Amsterdam comes packed with museums, galleries and attractions but, of course, this all comes at a price. By the time you’ve added travel to and around the city, accommodation and meals into your itinerary you’ll have made quite a dent in your wallet. I’ve compiled a handy ‘what to see for free’ list and map to help balance the bottom line of your Amsterdam budget and get just a little more bang for your buck.
1. Free Amsterdam Walking Tour
Sandeman’s New Amsterdam Walking Tours last around three hours and are one of the most economical and enjoyable ways to see Amsterdam’s top sights and at the same time get an orientation of the city. Young guides and students work on a tip-only basis to show you attractions such as the Red Light District, the Royal Palace, Anne Frank House and Dam Square.
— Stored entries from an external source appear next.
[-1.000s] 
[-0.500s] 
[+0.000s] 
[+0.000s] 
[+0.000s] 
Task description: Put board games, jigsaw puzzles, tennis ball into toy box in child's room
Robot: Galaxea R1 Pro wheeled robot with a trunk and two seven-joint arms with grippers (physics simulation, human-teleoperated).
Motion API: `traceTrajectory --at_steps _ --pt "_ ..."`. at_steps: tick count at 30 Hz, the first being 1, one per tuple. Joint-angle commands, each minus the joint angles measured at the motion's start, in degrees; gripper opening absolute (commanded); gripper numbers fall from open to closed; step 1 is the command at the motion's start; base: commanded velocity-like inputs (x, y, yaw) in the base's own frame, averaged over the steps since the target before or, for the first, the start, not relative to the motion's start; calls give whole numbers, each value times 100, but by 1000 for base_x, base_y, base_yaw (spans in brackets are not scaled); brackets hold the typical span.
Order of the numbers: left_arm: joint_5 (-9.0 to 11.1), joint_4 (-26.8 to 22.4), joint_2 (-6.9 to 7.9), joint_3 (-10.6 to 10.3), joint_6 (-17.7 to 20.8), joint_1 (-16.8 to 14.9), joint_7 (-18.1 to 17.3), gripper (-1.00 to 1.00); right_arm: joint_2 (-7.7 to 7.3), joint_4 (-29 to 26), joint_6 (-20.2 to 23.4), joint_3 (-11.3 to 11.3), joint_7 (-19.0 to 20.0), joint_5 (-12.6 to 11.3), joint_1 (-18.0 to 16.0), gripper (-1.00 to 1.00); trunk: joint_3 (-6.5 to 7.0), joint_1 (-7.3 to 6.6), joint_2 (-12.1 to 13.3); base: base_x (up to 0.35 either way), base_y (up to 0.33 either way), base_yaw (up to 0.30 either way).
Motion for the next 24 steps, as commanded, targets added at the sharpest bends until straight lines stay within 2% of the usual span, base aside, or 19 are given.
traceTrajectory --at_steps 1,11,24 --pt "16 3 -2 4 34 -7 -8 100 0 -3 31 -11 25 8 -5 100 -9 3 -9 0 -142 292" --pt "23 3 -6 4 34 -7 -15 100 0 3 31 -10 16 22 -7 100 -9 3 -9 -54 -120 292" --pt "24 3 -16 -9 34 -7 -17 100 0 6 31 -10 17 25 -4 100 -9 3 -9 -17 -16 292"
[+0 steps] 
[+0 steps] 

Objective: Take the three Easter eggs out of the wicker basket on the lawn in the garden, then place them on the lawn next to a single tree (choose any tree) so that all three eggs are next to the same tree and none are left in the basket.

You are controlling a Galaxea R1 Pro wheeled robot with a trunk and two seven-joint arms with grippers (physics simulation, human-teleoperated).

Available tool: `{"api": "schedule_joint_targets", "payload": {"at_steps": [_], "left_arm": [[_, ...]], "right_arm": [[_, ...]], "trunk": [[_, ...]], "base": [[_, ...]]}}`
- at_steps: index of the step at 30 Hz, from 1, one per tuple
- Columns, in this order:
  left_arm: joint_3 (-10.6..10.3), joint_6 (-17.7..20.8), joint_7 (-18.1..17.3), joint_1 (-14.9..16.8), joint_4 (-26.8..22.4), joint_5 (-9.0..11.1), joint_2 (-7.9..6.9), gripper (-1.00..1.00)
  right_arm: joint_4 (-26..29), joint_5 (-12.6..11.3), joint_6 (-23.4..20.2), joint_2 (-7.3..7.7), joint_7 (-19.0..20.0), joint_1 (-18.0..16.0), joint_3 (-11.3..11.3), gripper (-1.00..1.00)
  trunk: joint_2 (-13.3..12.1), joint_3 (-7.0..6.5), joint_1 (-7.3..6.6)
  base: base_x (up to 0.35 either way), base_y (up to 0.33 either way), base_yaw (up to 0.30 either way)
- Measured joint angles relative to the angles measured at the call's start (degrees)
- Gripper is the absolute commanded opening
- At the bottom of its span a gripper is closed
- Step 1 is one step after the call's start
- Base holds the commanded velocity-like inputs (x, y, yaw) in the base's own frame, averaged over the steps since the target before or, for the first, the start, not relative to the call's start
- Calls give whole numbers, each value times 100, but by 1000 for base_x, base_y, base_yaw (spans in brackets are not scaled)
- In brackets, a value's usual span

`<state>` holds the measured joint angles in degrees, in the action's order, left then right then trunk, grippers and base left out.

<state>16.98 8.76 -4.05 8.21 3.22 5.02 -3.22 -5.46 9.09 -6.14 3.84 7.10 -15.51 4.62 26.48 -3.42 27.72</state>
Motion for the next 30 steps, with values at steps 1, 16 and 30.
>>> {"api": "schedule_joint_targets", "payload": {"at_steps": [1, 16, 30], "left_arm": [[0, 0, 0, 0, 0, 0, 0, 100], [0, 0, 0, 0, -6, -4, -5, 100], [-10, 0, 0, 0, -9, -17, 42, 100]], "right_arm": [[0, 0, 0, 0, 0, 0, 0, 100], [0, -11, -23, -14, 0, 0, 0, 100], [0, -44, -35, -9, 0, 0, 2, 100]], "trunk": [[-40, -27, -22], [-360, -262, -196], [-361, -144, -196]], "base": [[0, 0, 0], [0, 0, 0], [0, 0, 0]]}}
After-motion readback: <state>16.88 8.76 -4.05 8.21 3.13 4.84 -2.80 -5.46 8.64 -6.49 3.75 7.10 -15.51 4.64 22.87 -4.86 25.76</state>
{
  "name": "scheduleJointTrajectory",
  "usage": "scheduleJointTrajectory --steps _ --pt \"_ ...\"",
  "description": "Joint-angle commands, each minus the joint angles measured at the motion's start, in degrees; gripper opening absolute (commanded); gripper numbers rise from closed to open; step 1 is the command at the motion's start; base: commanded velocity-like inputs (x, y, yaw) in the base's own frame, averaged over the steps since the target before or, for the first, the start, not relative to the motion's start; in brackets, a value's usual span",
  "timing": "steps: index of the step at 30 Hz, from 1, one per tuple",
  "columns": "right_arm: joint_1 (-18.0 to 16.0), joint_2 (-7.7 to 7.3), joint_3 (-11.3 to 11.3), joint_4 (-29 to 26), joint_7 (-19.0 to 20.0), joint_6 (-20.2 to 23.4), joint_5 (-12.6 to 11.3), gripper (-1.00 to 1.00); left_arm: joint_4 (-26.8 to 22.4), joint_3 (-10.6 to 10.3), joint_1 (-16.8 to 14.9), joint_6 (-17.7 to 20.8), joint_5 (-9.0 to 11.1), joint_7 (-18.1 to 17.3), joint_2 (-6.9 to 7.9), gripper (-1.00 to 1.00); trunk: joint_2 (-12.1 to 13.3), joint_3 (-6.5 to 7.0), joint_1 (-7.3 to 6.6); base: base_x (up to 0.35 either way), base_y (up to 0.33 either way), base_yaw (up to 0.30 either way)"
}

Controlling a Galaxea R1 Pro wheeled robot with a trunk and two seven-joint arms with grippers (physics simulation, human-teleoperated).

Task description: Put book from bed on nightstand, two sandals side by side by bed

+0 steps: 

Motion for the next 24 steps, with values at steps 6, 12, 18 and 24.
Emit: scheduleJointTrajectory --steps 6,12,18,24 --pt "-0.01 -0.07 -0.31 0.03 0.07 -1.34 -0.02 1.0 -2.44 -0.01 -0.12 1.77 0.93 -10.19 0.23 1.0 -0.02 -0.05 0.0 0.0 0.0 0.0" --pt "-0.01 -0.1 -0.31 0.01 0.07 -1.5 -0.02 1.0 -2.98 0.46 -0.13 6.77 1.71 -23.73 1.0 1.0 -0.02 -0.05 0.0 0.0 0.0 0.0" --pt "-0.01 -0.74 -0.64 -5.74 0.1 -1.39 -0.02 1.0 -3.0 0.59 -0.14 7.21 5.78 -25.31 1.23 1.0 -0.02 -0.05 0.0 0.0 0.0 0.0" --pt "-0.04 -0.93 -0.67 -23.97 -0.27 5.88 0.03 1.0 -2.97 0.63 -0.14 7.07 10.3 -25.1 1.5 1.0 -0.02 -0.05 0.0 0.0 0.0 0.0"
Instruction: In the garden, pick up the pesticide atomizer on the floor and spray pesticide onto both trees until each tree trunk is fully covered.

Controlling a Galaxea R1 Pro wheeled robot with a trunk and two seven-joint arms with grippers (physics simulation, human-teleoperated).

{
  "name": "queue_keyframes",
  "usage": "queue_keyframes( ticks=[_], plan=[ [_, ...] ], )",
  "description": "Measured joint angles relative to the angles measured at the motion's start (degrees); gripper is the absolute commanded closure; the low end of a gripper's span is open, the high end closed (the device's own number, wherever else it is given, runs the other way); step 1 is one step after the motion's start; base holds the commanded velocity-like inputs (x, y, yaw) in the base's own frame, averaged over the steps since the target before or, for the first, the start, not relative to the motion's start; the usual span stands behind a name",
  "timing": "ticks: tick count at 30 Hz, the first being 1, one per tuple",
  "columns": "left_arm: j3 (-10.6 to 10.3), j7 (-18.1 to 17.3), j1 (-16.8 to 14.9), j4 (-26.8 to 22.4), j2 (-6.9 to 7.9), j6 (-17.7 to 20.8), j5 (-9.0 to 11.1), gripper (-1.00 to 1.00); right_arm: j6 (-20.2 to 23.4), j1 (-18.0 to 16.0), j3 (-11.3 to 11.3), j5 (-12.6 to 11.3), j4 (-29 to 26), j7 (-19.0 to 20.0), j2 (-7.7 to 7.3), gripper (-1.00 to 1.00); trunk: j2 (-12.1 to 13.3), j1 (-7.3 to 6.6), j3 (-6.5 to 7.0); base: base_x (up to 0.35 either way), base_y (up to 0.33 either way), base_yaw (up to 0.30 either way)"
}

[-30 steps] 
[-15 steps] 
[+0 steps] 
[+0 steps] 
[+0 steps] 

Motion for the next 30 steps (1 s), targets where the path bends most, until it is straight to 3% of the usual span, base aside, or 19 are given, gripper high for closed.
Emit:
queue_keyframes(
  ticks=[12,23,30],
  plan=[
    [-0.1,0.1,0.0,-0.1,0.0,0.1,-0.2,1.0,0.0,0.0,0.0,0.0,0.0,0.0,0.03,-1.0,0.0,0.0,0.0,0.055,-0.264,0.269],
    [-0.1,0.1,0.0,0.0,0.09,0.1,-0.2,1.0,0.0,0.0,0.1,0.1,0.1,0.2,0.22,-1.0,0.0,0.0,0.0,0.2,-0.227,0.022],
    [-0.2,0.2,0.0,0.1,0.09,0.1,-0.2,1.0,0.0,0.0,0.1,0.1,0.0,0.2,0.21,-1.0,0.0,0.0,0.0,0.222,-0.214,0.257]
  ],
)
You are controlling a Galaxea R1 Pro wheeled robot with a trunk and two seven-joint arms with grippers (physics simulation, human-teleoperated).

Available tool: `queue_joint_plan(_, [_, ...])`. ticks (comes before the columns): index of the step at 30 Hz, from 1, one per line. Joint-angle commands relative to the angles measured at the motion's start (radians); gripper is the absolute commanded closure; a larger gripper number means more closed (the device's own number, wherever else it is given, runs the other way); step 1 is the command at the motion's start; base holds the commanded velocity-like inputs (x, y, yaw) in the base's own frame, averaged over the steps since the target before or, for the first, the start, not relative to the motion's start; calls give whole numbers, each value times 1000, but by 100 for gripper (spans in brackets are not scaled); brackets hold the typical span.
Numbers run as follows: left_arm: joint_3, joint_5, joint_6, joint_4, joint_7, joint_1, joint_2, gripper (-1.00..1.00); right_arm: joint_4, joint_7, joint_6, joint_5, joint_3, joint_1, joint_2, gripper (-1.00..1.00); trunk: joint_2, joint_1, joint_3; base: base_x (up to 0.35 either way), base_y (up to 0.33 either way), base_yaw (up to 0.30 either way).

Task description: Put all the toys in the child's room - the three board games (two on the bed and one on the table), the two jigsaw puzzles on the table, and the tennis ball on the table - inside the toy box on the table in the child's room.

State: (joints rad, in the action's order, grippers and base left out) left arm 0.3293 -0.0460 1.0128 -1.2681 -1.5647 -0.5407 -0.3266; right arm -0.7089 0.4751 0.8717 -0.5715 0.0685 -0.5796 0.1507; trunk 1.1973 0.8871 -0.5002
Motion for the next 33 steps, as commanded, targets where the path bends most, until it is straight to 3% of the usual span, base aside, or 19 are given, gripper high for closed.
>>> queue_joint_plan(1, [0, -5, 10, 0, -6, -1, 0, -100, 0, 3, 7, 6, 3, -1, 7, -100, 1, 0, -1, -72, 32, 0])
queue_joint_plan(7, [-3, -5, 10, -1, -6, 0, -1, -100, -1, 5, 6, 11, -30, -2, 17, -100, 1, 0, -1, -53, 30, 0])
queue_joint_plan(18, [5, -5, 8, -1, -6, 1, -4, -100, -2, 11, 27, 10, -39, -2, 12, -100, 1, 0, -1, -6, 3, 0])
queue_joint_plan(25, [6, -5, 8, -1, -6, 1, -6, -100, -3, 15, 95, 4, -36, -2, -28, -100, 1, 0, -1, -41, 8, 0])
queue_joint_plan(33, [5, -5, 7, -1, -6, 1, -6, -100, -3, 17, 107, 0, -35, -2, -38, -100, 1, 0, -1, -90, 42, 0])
Where: Departing from the National Monument in Dam Square daily at 11.15am and 1.15pm
2. Be Entertained in Dam Square
The historical centre of the city, Dam Square, bordered by the impressive architecture of the Royal Palace and Nieuwe Kerk (New Church), is where the buzz is going on. The National Monument stands across the road from the Royal Palace and you’ll find lots of busy shops, restaurants and bars around the Square. Spend time people-watching and catch a performance by the lively street entertainers and the not so lively ‘living statues’.
3. Explore Amsterdam’s Canals
Amsterdam’s most picturesque canals are in and around the Jordaan district where you can wander and admire the beautiful gabled buildings – some leaning every which way, their reflections rippling in the canal waters. Stop for a drink at the café by the Torensluis, the city’s oldest remaining bridge and watch the boats float by.
Where: Start at the Singel Canal and head towards Westerkerk
4 & 5. Westerkerk and Statue of Anne Frank
Entrance to the Westerkerk (www.westerkerk.nl) – a huge Protestant church is free. Rembrandt is said to be buried somewhere inside although the exact location isn’t known. The church is often mentioned in Anne Frank’s diary as the chiming of its clock-tower could be heard from the Franks’ family hideaway (Anne Frank’s Huis) just a few doors away.
Next-door to the church at 263 Prinsengracht is the Sexton’s House and on the small square in front you’ll find a statue of Anne Frank. Towards the back of the church are the three triangles of the Homomonument.
6. ‘I Amsterdam’ Sign
One of Amsterdam’s most popular squares is the Museumplein, where you’ll find the Rijksmuseum and the iconic ‘I Amsterdam’ sign. Pose, sit on or in front of the giant red and white letters for your very own ‘Me in Amsterdam shot’! Nearby is Vondelpark, one of Amsterdam’s biggest parks; take a picnic, relax in the sun and rest those walk-weary feet.
7. A Lunchtime concert at Concertgebouwplein
If you happen to find yourself in Amsterdam from September to June, also known as the cultural arts season look out for the free lunchtime concerts which take place on a Wednesday. Starting at 12.30pm, the Concertgebouw puts on 30 minute public performances as they rehearse for the evening performance. Arrive early if you’d like a seat.
Where: Concertgebouwplein 2-6 (off Van Baerlestraat)
8. Explore ‘Begijnhof’
Just a few minutes walk from The Amsterdam Museum is the entrance to Begijnhof. This medieval courtyard is on Gedempte Begijnensloot www.begijnhofamsterdam.nl where you’ll enter an oasis of peace in the city; 14th-century houses and well-tended gardens along with a beautiful old church. Look for number 34, the oldest house in Amsterdam and one of only two remaining wooden houses in the city.
Where: Gedempte Begijnensloot (alley just off the Spui) Opening hours: Daily 9am – 5pm
9. Visit the Civic Guards Gallery
Take a peek at some of Amsterdam’s finest art for free. Right in the centre of Amsterdam, just inside the Kalverstraat gate to the Amsterdam Historical Museum, is a small glass-roofed alley that exhibits some breathtaking 17-century paintings which are free to view – a teaser to its main collection. www.amsterdammuseum.nl
Where: Find the Schuttersgalerij between the Kalverstraat and Begijnhof. Enter at Kalverstraat 92.
Before you hop on your plane back home you can get your final free culture fix at Schiphol Airport. The Rijksmuseum puts on free mini taster exhibitions on Holland Boulevard, in the area behind passport control between the E and F Pier, it houses a permanent exhibition of ten works by Dutch masters of the Golden Age from the Rijksmuseum collection.
The museum is open to passengers only every day from 7am – 8pm
If you’d like to plot your route through Amsterdam’s ‘free to see’ sights and attractions I’ve put together a little map so you can see exactly where to find all these little gems. Enjoy!
Most payable museums and galleries are around €9-€12 for admission and I’d recommend you book in advance on-line to avoid precious hours spent queuing.